◆ Exercise directions: Send back every line of the data exactly.

Start of Material to process

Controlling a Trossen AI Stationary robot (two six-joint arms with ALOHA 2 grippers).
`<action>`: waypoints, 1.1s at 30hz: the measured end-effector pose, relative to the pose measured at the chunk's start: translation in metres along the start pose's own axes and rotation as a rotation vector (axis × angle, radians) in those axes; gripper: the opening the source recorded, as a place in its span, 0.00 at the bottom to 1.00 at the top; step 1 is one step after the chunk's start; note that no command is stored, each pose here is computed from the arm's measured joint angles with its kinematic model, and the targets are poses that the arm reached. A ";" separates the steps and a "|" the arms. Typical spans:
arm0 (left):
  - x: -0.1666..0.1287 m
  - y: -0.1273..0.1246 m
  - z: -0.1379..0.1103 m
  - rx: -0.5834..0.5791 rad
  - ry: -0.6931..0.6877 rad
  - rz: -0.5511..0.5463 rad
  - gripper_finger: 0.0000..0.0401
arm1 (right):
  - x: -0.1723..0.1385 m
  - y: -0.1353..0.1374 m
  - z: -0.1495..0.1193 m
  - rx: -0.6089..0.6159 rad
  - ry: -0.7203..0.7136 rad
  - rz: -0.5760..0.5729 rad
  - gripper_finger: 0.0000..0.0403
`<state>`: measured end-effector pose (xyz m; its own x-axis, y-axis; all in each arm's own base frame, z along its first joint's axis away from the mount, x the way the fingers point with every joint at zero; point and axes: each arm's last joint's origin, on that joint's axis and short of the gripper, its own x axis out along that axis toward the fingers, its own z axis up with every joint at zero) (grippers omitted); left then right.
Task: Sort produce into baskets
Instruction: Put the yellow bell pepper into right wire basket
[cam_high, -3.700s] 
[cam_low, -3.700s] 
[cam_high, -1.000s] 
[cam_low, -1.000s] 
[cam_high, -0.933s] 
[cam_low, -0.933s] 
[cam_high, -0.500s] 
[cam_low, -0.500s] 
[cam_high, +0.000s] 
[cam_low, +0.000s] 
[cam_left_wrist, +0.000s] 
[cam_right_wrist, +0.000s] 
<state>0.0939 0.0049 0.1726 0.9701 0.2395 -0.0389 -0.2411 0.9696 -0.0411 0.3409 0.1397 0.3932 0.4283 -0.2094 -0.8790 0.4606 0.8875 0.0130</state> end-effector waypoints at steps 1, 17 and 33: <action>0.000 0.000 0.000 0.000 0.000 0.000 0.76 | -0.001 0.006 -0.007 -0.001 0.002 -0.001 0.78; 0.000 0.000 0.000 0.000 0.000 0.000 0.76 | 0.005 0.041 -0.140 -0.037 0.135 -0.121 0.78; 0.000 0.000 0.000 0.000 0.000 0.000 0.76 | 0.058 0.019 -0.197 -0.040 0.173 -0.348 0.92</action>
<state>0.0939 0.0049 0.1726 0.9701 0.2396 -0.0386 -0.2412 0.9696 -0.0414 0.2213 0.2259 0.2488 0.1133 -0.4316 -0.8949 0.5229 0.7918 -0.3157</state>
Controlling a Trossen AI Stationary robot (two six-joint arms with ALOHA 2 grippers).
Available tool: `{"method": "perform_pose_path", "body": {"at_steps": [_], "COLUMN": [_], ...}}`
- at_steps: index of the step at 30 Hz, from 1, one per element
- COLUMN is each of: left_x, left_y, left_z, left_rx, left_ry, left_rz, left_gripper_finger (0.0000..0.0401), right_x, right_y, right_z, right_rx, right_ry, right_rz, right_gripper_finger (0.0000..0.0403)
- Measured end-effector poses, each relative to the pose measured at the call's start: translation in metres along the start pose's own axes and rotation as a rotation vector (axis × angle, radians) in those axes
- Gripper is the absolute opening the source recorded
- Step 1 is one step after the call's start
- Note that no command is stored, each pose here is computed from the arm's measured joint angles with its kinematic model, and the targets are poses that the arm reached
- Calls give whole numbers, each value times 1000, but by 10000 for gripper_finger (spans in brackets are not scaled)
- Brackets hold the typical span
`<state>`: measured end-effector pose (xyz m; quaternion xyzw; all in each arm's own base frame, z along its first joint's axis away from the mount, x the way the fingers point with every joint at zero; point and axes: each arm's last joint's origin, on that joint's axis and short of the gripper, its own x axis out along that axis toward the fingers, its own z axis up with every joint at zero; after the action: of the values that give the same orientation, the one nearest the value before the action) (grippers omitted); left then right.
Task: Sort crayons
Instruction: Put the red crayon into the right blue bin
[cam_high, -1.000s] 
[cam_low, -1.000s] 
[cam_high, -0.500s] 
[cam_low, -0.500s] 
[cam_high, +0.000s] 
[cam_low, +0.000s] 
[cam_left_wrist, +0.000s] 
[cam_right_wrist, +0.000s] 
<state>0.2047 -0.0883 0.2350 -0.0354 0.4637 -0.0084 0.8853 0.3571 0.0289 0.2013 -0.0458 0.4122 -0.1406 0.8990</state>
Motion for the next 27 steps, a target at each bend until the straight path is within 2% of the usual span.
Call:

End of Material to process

◆ Response:
Controlling a Trossen AI Stationary robot (two six-joint arms with ALOHA 2 grippers).
`<action>`: waypoints, 1.1s at 30hz: the measured end-effector pose, relative to the pose measured at the chunk's start: translation in metres along the start pose's own axes and rotation as a rotation vector (axis × angle, radians) in those axes; gripper: the opening the source recorded, as a place in its span, 0.00 at the bottom to 1.00 at the top; step 1 is one step after the chunk's start; note that no command is stored, each pose here is computed from the arm's measured joint angles with its kinematic model, and the targets are poses that the arm reached. A ";" separates the steps and a "|" the arms. Typical spans:
arm0 (left):
  - x: -0.1666..0.1287 m
  - y: -0.1273..0.1246 m
  - z: -0.1379..0.1103 m
  - rx: -0.5834..0.5791 rad
  - ry: -0.6931..0.6877 rad
  - rz: -0.5511..0.5463 rad
  - gripper_finger: 0.0000..0.0401
arm1 (right):
  - x: -0.1723..0.1385 m
  - y: -0.1353..0.1374 m
  - z: -0.1495..0.1193 m
  - rx: -0.6089..0.6159 rad
  - ry: -0.7203..0.7136 rad
  - rz: -0.5760..0.5729 rad
  - gripper_finger: 0.0000..0.0403
`<state>`: measured end-effector pose (xyz m; its own x-axis, y-axis; all in each arm's own base frame, z along its first joint's axis away from the mount, x the way the fingers point with every joint at zero; point and axes: each arm's last joint's origin, on that joint's axis and short of the gripper, its own x axis out along that axis toward the fingers, its own z axis up with every joint at zero) (grippers omitted); left then right.
Task: Sort produce into baskets
Instruction: Put the yellow bell pepper into right wire basket
[cam_high, -3.700s] 
[cam_low, -3.700s] 
[cam_high, -1.000s] 
[cam_low, -1.000s] 
[cam_high, -0.933s] 
[cam_low, -0.933s] 
[cam_high, -0.500s] 
[cam_low, -0.500s] 
[cam_high, +0.000s] 
[cam_low, +0.000s] 
[cam_left_wrist, +0.000s] 
[cam_right_wrist, +0.000s] 
<state>0.0939 0.0049 0.1726 0.9701 0.2395 -0.0389 -0.2411 0.9696 -0.0411 0.3409 0.1397 0.3932 0.4283 -0.2094 -0.8790 0.4606 0.8875 0.0130</state> end-effector waypoints at steps 1, 17 and 33: <action>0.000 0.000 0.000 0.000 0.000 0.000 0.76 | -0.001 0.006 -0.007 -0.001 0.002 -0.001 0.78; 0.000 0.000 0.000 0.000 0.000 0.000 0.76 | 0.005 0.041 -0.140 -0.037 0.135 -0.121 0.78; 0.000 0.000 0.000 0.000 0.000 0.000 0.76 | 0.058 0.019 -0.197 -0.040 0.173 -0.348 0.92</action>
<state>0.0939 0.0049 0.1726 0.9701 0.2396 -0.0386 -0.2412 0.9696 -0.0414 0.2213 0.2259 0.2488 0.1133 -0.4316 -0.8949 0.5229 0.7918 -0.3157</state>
Controlling a Trossen AI Stationary robot (two six-joint arms with ALOHA 2 grippers).
Available tool: `{"method": "perform_pose_path", "body": {"at_steps": [_], "COLUMN": [_], ...}}`
- at_steps: index of the step at 30 Hz, from 1, one per element
- COLUMN is each of: left_x, left_y, left_z, left_rx, left_ry, left_rz, left_gripper_finger (0.0000..0.0401), right_x, right_y, right_z, right_rx, right_ry, right_rz, right_gripper_finger (0.0000..0.0403)
- Measured end-effector poses, each relative to the pose measured at the call's start: translation in metres along the start pose's own axes and rotation as a rotation vector (axis × angle, radians) in those axes
- Gripper is the absolute opening the source recorded
- Step 1 is one step after the call's start
- Note that no command is stored, each pose here is computed from the arm's measured joint angles with its kinematic model, and the targets are poses that the arm reached
- Calls give whole numbers, each value times 1000, but by 10000 for gripper_finger (spans in brackets are not scaled)
- Brackets hold the typical span
`<state>`: measured end-effector pose (xyz m; quaternion xyzw; all in each arm's own base frame, z along its first joint's axis away from the mount, x the way the fingers point with every joint at zero; point and axes: each arm's last joint's origin, on that joint's axis and short of the gripper, its own x axis out along that axis toward the fingers, its own z axis up with every joint at zero; after the action: of the values that give the same orientation, the one nearest the value before the action) (grippers omitted); left then right.
Task: Sort crayons
Instruction: Put the red crayon into the right blue bin
[cam_high, -1.000s] 
[cam_low, -1.000s] 
[cam_high, -0.500s] 
[cam_low, -0.500s] 
[cam_high, +0.000s] 
[cam_low, +0.000s] 
[cam_left_wrist, +0.000s] 
[cam_right_wrist, +0.000s] 
<state>0.2047 -0.0883 0.2350 -0.0354 0.4637 -0.0084 0.8853 0.3571 0.0289 0.2013 -0.0458 0.4122 -0.1406 0.8990</state>
Motion for the next 27 steps, a target at each bend until the straight path is within 2% of the usual span.
Call:

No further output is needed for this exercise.